*Goal of the exercise*
Start your answer with the line containing "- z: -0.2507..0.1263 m" and end it with the last line of the records below, retyping every line between exactly and adding nothing.

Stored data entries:
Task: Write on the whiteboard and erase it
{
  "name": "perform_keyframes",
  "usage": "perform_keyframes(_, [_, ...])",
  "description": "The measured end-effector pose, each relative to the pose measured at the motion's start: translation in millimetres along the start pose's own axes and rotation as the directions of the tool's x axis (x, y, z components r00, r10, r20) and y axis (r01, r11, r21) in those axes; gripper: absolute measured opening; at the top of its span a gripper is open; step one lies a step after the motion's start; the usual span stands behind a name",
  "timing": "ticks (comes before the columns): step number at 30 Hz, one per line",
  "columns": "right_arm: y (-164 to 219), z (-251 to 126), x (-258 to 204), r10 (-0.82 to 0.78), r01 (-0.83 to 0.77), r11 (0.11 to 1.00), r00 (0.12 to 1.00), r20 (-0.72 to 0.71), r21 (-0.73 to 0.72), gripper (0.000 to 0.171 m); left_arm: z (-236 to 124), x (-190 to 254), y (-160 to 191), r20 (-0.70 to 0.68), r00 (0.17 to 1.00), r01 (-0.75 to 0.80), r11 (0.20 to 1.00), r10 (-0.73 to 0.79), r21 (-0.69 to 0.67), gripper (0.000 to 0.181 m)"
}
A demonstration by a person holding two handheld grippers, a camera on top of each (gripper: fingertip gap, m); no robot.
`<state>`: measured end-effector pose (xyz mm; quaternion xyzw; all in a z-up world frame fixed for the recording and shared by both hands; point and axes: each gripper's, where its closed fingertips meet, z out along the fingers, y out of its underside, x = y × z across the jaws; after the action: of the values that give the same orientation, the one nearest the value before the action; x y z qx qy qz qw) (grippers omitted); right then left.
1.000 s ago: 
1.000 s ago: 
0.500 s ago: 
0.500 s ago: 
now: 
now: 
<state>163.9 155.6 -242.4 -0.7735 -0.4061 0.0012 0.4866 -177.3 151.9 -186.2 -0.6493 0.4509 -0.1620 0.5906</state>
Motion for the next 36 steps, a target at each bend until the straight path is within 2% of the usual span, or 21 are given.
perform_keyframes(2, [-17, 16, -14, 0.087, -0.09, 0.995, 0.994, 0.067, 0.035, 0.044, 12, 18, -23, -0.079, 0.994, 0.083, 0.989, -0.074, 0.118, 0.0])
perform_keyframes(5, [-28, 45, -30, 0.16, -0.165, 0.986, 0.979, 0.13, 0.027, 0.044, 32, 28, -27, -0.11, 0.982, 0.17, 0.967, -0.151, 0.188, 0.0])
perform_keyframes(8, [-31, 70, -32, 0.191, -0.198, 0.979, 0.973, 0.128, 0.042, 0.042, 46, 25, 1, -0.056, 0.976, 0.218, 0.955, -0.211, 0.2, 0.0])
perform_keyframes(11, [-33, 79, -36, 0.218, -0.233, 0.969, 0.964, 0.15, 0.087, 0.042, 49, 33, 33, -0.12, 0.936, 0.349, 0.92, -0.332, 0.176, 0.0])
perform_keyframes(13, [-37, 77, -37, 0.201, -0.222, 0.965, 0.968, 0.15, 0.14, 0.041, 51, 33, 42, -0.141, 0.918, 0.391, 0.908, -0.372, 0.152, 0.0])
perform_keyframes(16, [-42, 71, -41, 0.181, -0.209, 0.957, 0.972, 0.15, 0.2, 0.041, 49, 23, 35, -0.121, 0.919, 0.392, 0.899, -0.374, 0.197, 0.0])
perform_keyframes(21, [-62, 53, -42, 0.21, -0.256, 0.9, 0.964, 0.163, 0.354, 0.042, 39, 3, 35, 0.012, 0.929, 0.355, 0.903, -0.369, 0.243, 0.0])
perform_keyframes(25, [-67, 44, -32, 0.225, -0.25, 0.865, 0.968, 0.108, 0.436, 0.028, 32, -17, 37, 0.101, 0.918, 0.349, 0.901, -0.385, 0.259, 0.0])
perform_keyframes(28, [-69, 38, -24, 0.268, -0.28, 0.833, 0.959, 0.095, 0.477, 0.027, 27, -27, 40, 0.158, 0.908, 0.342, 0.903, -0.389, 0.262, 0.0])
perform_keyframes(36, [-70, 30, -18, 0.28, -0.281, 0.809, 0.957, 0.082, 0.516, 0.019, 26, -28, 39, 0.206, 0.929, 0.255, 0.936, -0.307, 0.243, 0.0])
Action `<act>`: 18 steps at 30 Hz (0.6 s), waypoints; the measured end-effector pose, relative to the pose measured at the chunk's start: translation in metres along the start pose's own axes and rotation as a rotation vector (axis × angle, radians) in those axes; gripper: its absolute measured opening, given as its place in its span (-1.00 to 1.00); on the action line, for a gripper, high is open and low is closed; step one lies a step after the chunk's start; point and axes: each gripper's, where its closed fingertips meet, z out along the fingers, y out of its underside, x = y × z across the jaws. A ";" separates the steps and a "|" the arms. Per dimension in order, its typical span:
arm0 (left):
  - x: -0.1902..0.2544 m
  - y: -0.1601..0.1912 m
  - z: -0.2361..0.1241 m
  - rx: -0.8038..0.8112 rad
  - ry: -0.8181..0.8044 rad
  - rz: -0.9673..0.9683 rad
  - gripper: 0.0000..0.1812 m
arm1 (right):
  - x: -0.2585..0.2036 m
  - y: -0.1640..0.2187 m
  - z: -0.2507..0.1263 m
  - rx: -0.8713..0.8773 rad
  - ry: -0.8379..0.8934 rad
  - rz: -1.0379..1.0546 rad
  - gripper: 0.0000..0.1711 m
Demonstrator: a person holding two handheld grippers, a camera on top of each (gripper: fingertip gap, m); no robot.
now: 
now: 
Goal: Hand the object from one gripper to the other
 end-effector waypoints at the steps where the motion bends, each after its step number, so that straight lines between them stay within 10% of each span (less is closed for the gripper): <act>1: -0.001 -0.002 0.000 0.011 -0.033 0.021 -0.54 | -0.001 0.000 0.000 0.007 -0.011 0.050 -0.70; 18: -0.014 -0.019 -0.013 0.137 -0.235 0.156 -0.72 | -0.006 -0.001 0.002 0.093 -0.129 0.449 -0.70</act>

*Answer for this exercise*
  - z: -0.2507..0.1263 m
  - rx: -0.8713..0.8773 rad
  - ry: -0.8379..0.8934 rad
  - rz: -1.0379..1.0546 rad
  - gripper: 0.0000..0.1711 m
Demonstrator: a person holding two handheld grippers, a camera on top of each (gripper: fingertip gap, m); no robot.
now: 
now: 
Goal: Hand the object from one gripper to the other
 end-effector waypoints at the steps where the motion bends, each after its step number, so that straight lines between them stay within 10% of each span (less is closed for the gripper): <act>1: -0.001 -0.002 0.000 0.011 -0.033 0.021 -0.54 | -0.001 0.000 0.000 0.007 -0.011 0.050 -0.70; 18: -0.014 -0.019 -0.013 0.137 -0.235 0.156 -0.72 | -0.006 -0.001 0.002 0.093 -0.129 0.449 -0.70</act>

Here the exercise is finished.